Cette montée en gamme de l’expérience à bord pose une question d’équilibre pour BMW: comment concilier une vitrine technologique très orientée confort et écrans avec la culture dynamique de la marque. La réponse se joue souvent dans la séparation des rôles: la Série 7 incarne le luxe, pendant que BMW M continue d’incarner la radicalité, y compris quand cela passe par des choix plus analogiques comme l’allègement et le pneu.

Motor1 décrit un restylage visible, mais l’habitacle devient le vrai chantier

Les images et premières descriptions relayées par Motor1 vont dans le même sens: le restylage de la BMW i7 apporterait des retouches extérieures, comme une calandre redessinée, de nouveaux projecteurs et des feux arrière revus. Mais Motor1 insiste surtout sur l’ampleur des changements à l’intérieur, avec l’introduction d’éléments de design et d’interface liés à la Neue Klasse.

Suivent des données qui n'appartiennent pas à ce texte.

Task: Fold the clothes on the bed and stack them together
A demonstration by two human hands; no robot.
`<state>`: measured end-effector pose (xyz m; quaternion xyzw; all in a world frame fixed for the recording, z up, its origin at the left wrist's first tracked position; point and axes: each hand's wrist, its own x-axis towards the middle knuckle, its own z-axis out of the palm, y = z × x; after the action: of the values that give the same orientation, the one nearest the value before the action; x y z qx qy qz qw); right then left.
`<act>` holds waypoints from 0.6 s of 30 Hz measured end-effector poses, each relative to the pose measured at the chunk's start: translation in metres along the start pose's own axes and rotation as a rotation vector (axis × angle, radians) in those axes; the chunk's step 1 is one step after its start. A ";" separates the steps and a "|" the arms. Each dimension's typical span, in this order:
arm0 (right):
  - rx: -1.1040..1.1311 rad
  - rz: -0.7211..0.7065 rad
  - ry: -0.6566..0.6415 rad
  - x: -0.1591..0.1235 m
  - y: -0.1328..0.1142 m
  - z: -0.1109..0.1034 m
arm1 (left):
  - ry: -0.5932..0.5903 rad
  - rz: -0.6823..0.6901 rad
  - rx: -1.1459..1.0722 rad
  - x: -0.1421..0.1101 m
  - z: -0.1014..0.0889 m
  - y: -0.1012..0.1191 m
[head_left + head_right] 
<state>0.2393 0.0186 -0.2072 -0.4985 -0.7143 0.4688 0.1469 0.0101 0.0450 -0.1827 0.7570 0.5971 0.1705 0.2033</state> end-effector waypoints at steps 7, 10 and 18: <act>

Ce décalage entre l’extérieur et l’intérieur est typique des cycles actuels. Les plateformes et les silhouettes évoluent plus lentement, alors que l’électronique embarquée, les systèmes d’affichage et les services connectés avancent à un rythme proche de celui de l’électronique grand public. Pour BMW, l’enjeu est de rendre ces évolutions visibles et désirables sans casser l’ergonomie, un point sensible à mesure que les commandes physiques reculent.

Dans ce contexte, l’actualité M et l’actualité Neue Klasse racontent la même histoire sous deux angles. D’un côté, une sportive revendique le carbone et l’adhérence comme arguments de vérité. De l’autre, une limousine et sa déclinaison électrique deviennent la vitrine d’une nouvelle grammaire d’affichage et d’interaction. Deux mondes, un même impératif: garder une identité BMW lisible, au moment où l’industrie rebat ses cartes entre électrification, logiciel et performance.